The mid song breakdown features the instruments blending into a starry wash of sound, sustained organ, the lead bass and ringing guitar become a swirling eddy of sonic expression. Hopkins piano is somewhat hidden in the mix, but peeks its black and white head from the wash to remind the listener he is there. The song returns to the verse before closing on the perfect touch of a Richards sitar riff made for guitar closing.

The lyrics of the song comprise a dreamy lunar musical paean to most obviously Jagger love interest Maryanne Faithful, while also symbolizing the relationship between his other worldly woman and her mystical ways. The song references the astrological sign of Cancer through its interstellar imagery. The lyrics elicit a soft rain that hovers on a weightless space rock, the misty air of a heavy day clearing because of the ‘child’s’ silver smile. The words still retain youthful innocence acting in contrast to future Stones lyrical escapades about ‘Brown Sugar’ and ‘Stray Cat Blues’. All Jagger wants and needs from his transcendental subject is a simple ‘wide awake crescent shaped smile’.

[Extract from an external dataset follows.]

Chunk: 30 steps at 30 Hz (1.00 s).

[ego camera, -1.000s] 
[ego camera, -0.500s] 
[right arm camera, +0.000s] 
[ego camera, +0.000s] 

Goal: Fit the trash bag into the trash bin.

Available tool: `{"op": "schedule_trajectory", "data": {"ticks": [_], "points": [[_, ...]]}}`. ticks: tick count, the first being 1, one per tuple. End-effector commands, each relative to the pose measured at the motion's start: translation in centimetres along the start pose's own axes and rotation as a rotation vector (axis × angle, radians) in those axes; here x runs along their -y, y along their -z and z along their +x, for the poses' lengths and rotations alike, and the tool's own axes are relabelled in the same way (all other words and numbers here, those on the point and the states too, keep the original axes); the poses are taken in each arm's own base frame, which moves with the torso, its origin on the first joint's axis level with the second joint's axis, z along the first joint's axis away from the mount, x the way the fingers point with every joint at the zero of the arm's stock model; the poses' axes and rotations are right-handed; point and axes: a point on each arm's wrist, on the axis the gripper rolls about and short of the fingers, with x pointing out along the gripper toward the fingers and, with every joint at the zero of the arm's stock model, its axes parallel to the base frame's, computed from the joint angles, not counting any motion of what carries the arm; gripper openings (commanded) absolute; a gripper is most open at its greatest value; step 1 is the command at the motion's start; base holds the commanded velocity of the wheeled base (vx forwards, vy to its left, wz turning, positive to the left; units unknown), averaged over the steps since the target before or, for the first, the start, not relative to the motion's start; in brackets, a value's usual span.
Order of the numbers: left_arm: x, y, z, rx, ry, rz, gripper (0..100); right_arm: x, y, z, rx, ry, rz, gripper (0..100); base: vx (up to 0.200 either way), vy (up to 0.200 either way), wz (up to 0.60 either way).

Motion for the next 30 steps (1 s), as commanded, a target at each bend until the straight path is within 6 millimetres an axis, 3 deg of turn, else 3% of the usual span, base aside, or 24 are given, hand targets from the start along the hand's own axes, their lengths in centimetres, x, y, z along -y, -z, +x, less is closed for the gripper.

The lyrics and the music coexist in similarity and contrast perfectly, the sound framing the simple imagery with color and detail.

The band made promotional videos for both ‘Jumping Jack Flash’ and ‘Child of the Moon’ and both are strange, surreal and slightly threatening. The ‘Child of the Moon’ promo film features the band, high as the celestial body referenced in the song sneaking around the woods with their eyes firmly on the female subject. The video views like a classic ‘B’ horror film, with the subject’s pursuit by these bandanna wearing long hairs documented for odd posterity. I have included it here for your enjoyment.
The Stones composition‘Child of the Moon’ can be listened to and understood as a musical dividing line between the first era of the Stones and their following years of ascension as the ‘greatest rock and roll band in the world’. The song has one foot sunk in the past and one foot stepping in the future, but still retains all of the essential elements defining the Rolling Stones aesthetic. While the song is a period piece, its strengths make it a song worth revisiting often, a Stones classic not exhausted by popularity or analysis (until this rant).